Back in the day, she was on "Barney & Friends"
What's the line Simon Cowell so loves to use when debating a contestant's merit? Oh yeah, I remember.
It's a SINGING competition.
With three excruciating weeks of American Idol auditions in the bag, it doesn't remotely feel like one.
Instead, it's Welfare Check Idol. Breeder Idol. Terminal Disease Idol.
Andrew Garcia, I don't care if your parents moved you out of Gang Land to give you a better life. Can you sing? (In this case he can, and would have advanced, sob story or not).
Christian Spear, I'm very sorry you got leukemia when you were 4. But the fact that you hung it around your neck actually turned me off from your performance. And you're a damned good singer too. Only 16 and you can sing Etta James like that?
Chris Golightly, it sucks that you were raised in two dozen different foster homes. But you're 25 now. Get over it.
"This is not a Lifetime Movie, sweetheart... you have to have talent," said Katy Perry as Golightly finished an unimpressive audition.
Thank God someone out there understands what I'm talking about.
Still, Foster-Care Boy is going to Hollywood. It'll really suck for him when he's cut and FOX is done exploiting his "story."
This week's episodes also made me remember why Idol tends to avoid Los Angeles on the audition tour: my city is full of desperate faker actors willing to do ANYTHING for a minute on national television. Anything.
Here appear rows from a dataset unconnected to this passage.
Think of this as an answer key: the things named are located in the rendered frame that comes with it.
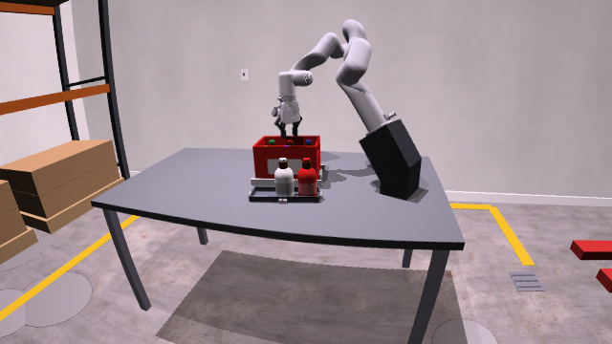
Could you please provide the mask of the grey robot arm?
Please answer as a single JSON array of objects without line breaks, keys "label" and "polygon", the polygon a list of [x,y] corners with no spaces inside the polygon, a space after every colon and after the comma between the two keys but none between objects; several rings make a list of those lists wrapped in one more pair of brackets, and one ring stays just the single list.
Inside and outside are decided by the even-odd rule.
[{"label": "grey robot arm", "polygon": [[[309,70],[323,64],[329,56],[334,59],[343,57],[344,62],[336,73],[336,82],[358,112],[368,131],[367,136],[392,122],[391,118],[396,116],[396,113],[384,114],[368,87],[361,82],[360,77],[365,74],[372,54],[372,48],[367,42],[363,26],[355,20],[347,20],[342,25],[342,33],[347,43],[349,42],[348,44],[341,45],[335,34],[326,33],[314,49],[296,62],[289,72],[278,75],[279,97],[277,99],[279,101],[296,100],[295,86],[309,86],[314,80]],[[349,45],[352,47],[348,48]]]}]

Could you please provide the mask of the white bottle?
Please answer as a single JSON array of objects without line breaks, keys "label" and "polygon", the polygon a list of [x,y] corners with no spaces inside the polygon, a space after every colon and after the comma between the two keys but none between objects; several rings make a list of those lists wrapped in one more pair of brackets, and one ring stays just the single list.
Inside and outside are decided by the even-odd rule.
[{"label": "white bottle", "polygon": [[286,158],[279,159],[279,167],[274,173],[276,196],[294,196],[294,173],[288,167]]}]

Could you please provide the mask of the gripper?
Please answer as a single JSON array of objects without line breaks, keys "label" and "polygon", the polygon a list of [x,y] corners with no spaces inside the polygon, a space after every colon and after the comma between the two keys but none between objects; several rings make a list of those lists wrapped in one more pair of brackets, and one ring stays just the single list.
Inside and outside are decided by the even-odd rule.
[{"label": "gripper", "polygon": [[302,117],[300,116],[300,110],[297,100],[278,102],[277,120],[274,124],[279,127],[282,139],[287,138],[285,130],[286,124],[293,124],[293,136],[297,136],[297,127],[301,121]]}]

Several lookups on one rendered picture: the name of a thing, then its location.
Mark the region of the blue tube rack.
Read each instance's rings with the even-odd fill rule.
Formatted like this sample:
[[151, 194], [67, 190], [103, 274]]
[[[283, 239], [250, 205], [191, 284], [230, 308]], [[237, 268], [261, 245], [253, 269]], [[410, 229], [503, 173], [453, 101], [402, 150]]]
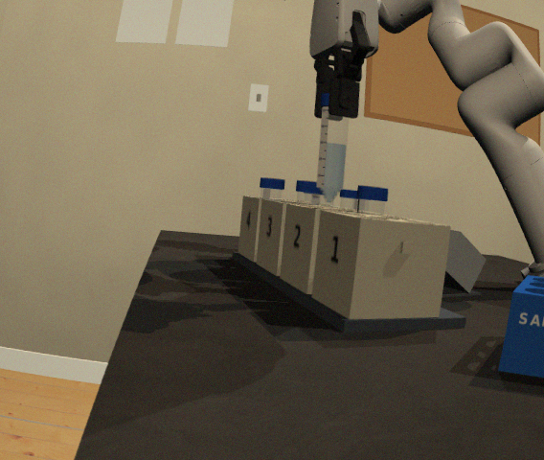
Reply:
[[544, 378], [544, 277], [528, 275], [512, 293], [498, 371]]

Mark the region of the clear conical tube with yellow liquid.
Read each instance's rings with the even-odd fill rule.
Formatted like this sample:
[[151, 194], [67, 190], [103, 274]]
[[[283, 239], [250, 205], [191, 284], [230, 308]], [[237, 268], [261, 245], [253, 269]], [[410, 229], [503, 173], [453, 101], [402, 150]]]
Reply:
[[308, 205], [320, 205], [321, 193], [316, 187], [317, 182], [297, 180], [297, 203]]

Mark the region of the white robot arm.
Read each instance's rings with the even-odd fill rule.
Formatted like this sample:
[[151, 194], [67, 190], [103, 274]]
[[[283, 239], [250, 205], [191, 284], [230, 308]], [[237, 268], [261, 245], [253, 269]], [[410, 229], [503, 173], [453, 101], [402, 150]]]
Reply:
[[544, 111], [543, 71], [505, 23], [491, 22], [470, 33], [459, 0], [377, 4], [379, 25], [392, 34], [432, 12], [428, 41], [448, 77], [464, 91], [457, 103], [459, 114], [516, 215], [534, 258], [530, 273], [544, 270], [544, 152], [515, 131]]

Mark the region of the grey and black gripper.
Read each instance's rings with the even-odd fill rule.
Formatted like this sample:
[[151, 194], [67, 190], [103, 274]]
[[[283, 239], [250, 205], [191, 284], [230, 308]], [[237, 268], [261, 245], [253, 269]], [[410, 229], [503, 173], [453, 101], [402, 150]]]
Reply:
[[316, 118], [322, 119], [324, 93], [329, 93], [330, 115], [357, 118], [362, 64], [378, 43], [377, 0], [314, 0], [309, 53], [317, 72]]

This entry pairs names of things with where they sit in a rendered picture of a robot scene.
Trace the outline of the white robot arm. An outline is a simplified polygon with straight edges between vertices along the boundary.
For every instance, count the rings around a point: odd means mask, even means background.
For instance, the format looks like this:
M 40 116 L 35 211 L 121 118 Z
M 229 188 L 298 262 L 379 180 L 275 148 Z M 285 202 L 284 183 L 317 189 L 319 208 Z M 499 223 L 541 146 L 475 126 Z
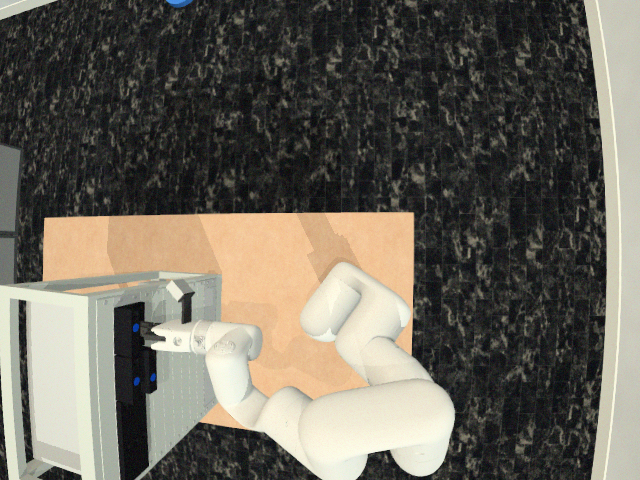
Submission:
M 407 473 L 427 476 L 445 459 L 455 410 L 447 392 L 394 343 L 410 316 L 393 290 L 348 262 L 336 264 L 302 309 L 300 325 L 317 341 L 335 341 L 370 386 L 314 400 L 294 386 L 269 398 L 252 384 L 248 361 L 263 344 L 256 325 L 202 320 L 192 345 L 206 355 L 220 405 L 322 480 L 356 480 L 368 454 L 385 450 Z

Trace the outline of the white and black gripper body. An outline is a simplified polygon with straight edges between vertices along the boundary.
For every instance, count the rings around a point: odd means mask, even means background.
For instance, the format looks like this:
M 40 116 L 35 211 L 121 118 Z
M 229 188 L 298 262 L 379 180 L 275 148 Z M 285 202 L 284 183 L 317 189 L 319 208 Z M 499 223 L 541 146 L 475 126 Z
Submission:
M 194 342 L 193 337 L 196 327 L 202 320 L 182 324 L 181 319 L 176 319 L 153 327 L 151 331 L 154 331 L 159 336 L 165 336 L 166 341 L 156 342 L 151 345 L 151 348 L 161 351 L 194 352 L 197 354 L 192 343 Z
Like the scary fag in the rubberized rugby shirt who screamed his way through a Cheap Trick song.
Like Mr. Creepypants Jason Greene who huffed and puffed his way through "I Touch Myself."
Like Neil, that scary fucking dude who raided Kathy Liebert's wardrobe for his audition outfit.
Thank God for the dominatrix chick who used to be on Barney & Friends or I might have just deleted all this dreck from my DVR straight away.
"If she doesn't make it to Hollywood, there's always the pole," said Pauly. "And she lives in Dallas. She's good-looking so maybe we'll see her at the Lodge."